◆ Task goal ◆
Where a line of the material contains the string "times", copy that line.
═══ Dataset excerpt ═══
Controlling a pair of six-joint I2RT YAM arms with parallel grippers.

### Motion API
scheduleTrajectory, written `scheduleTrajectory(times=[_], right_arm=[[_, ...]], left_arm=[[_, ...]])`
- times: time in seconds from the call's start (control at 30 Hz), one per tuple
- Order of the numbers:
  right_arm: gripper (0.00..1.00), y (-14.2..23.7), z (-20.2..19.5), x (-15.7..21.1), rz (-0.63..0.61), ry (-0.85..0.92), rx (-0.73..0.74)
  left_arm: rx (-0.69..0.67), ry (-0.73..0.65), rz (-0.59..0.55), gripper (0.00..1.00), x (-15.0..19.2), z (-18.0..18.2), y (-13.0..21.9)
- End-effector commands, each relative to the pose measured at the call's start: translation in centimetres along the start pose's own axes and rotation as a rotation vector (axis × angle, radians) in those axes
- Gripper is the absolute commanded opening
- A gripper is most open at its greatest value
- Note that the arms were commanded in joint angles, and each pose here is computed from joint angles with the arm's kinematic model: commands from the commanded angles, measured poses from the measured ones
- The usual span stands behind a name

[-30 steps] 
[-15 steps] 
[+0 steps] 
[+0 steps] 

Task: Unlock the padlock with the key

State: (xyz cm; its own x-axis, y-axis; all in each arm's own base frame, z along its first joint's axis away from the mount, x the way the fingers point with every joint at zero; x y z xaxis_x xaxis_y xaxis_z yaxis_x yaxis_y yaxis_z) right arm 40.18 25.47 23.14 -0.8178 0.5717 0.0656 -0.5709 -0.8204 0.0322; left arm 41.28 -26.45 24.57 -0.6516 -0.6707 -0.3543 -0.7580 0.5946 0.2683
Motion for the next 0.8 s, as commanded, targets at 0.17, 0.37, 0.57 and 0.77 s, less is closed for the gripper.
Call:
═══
◆ Answer to this exercise ◆
scheduleTrajectory, written `scheduleTrajectory(times=[_], right_arm=[[_, ...]], left_arm=[[_, ...]])`
- times: time in seconds from the call's start (control at 30 Hz), one per tuple

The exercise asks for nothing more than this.